第21章 こんにちは、フィクション。②
「みんな揃ったみたいっすね。それで……問題のマンホールはどこっすか?」
「えっと……あの草むらの中だよ」
「草むらの中に大事な穴ってか! 女の体と変わらねーな!」
ゴン太くんがマンホールの蓋を持ち上げ、少し離れた所へ放った。
みんなモノクマやモノクマーズが来ないことを不審に思いながらも順番にマンホールの梯子を降りていく。
長い梯子をしばらく降りていくと、やがて開けた空間へと出てきた。
もちろん薄暗くて湿っぽいけど、下水道が直で通ってるわけでも狭いわけでもないから安心できた。
「……想像してたのよりも広いな」
「やっほー! やっほー!」
「声がよく反響するネ」
白い服の男の子が声を響かせて楽しんでいる。
確かに音が反響しやすい場所だ。みんなのざわめきが跳ね返って余計に気味の悪い空間になっている。
「ここって……なんなの?」
「古い工業用の通路みたいね……昔ここに工場でも建てられていたんじゃないかしら?」
「あぁ、それが今も残ったっつー訳か」
「それより……あれを見るっす」
如何にもな考察が上げられ、みんなで納得するなか、緑の頭の男子が隅にあるトンネルを指差した。

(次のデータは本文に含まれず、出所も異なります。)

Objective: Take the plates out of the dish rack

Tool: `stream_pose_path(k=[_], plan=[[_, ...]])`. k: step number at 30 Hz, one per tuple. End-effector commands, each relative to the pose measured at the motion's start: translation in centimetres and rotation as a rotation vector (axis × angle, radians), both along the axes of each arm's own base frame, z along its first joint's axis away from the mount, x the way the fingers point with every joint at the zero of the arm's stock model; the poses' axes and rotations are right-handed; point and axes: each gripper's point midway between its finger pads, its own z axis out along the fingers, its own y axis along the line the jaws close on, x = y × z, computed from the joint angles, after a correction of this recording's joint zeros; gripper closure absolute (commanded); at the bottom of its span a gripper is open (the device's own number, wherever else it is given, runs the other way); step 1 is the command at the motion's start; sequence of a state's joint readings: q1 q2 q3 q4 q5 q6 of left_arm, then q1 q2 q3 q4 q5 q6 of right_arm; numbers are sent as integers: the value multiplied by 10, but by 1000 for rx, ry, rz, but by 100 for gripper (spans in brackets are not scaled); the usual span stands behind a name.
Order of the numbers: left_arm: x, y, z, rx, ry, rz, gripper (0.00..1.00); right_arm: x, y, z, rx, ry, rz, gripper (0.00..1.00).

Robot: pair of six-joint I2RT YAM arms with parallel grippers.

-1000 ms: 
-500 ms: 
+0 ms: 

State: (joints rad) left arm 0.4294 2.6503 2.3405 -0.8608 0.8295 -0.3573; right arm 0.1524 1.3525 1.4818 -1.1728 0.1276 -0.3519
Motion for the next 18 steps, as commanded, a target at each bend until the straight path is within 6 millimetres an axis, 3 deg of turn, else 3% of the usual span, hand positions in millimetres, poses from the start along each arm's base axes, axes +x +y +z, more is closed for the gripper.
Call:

「親切に、ちゃんと書いてあるっす。このトンネルの先が出口らしいっすよ」
「……親切なんですか? わざわざ"出口"なんて書いて怪しくないですか?」
トンネルのすぐ脇に「出口」と書かれた木の札が立て掛けられていた。
確かに怪しい。チープな罠みたいなやり方だ。
「ま、とりあえず行ってみるっす。ここで立ち止まってても状況は変わらないんで」
「それは……そうだけど……」
「心配しなくても大丈夫だよ! そりゃあ、ちょっとは危ないかもしれないけど、これだけ"超高校級"が揃ってるんだし……みんなで協力し合えば、絶対になんとかなるはずだって!」
きっと大丈夫、そう励まし合いながらみんなはトンネルの奥へと歩いていく。
まぁ、これが出口ならそれに越したことはない……。
でもこれはダンガンロンパなんだ。出口なんてない。
1の時だって2の時だって簡単に出られる出口なんてなかった。絶女では無理に突破しようとしたキャラが死んじゃったし、これもゲームと同じで都合よく逃げられはしないんだ。
頑張っても無駄……なんて思うけれど、僅かばかりの希望を持って進む彼女らを見ると口が裂けてもそんなことは言えなかった。